* _ASSIGNED TASK_
Nothing other than the lines from the one containing "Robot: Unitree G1" through the close of the entries below should be printed, each exactly.

══ EXERCISE MATERIAL ══

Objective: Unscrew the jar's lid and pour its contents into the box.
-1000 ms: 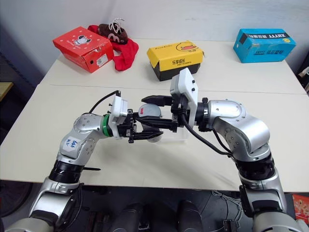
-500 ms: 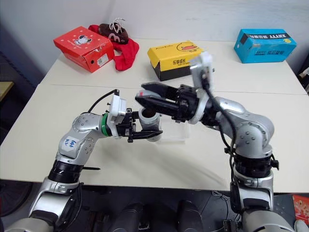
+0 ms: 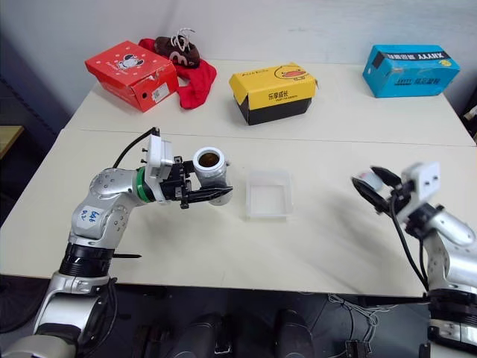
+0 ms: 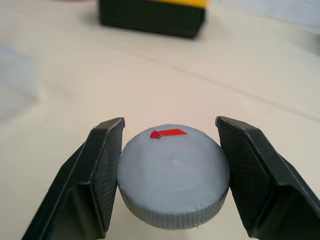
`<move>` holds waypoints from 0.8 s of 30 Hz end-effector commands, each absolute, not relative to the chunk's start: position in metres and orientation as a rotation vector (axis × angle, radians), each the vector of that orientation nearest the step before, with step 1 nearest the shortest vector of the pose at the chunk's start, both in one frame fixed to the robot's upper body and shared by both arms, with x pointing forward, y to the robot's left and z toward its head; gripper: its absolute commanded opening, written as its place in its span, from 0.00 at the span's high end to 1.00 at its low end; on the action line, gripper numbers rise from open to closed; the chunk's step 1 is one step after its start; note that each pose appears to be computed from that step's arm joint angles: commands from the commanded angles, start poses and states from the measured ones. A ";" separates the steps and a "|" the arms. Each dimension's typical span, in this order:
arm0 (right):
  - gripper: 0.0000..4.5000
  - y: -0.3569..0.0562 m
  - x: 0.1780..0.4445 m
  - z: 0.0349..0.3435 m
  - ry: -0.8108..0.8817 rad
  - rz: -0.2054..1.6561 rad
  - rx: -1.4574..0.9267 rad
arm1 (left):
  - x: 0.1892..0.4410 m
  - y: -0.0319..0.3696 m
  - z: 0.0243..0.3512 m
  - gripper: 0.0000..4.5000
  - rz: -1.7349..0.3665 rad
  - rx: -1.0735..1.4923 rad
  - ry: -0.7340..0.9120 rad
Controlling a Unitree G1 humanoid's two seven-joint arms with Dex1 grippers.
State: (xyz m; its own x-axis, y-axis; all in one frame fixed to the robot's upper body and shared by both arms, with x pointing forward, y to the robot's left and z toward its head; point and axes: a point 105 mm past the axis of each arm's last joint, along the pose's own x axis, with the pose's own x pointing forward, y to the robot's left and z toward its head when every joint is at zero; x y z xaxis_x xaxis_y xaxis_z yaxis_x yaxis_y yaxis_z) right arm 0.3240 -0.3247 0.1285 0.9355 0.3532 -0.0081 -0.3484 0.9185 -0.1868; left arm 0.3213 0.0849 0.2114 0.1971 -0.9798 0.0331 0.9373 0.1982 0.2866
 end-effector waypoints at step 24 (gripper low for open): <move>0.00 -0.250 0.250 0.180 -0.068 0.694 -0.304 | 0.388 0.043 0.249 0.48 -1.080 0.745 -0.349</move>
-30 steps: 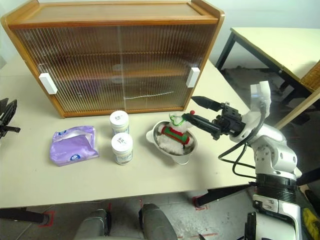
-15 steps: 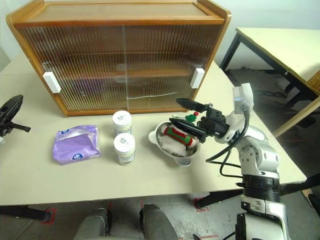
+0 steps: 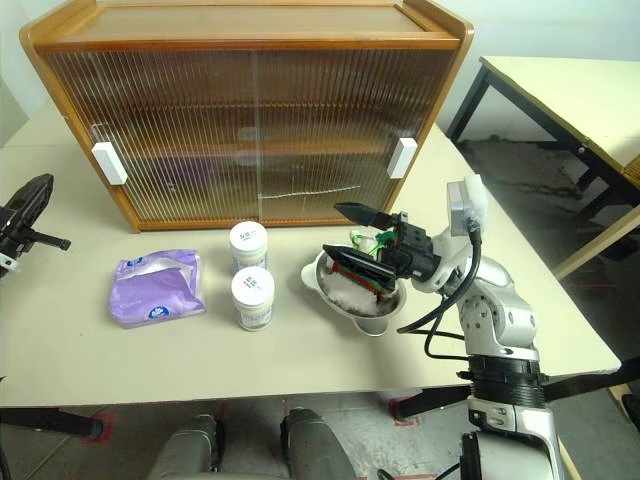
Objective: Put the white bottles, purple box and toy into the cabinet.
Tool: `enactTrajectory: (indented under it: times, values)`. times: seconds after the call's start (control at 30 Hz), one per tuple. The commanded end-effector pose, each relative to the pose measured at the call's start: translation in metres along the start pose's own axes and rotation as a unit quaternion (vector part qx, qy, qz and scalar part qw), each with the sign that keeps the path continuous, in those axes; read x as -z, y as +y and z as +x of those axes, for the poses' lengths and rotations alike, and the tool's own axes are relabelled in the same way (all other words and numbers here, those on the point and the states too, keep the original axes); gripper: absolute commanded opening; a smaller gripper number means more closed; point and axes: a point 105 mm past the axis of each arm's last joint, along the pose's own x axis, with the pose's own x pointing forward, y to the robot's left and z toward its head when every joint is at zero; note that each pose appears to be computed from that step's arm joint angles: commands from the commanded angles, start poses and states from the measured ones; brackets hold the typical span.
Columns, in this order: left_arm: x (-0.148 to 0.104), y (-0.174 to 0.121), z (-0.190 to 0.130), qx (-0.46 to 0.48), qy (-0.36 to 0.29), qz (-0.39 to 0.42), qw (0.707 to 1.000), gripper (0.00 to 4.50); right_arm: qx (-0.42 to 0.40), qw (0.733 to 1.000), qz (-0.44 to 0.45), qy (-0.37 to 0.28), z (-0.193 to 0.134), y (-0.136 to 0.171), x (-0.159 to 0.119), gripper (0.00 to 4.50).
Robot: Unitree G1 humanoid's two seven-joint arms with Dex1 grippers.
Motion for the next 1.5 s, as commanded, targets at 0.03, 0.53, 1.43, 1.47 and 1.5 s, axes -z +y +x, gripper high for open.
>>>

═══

* _RESPONSE TO THE EXERCISE_
Robot: Unitree G1 humanoid's two seven-joint arms with Dex1 grippers.
Motion for the next 1.5 s, as commanded, targets at 0.03, 0.53, 1.43, 1.47 and 1.5 s, axes -z +y +x, gripper high for open.
>>>

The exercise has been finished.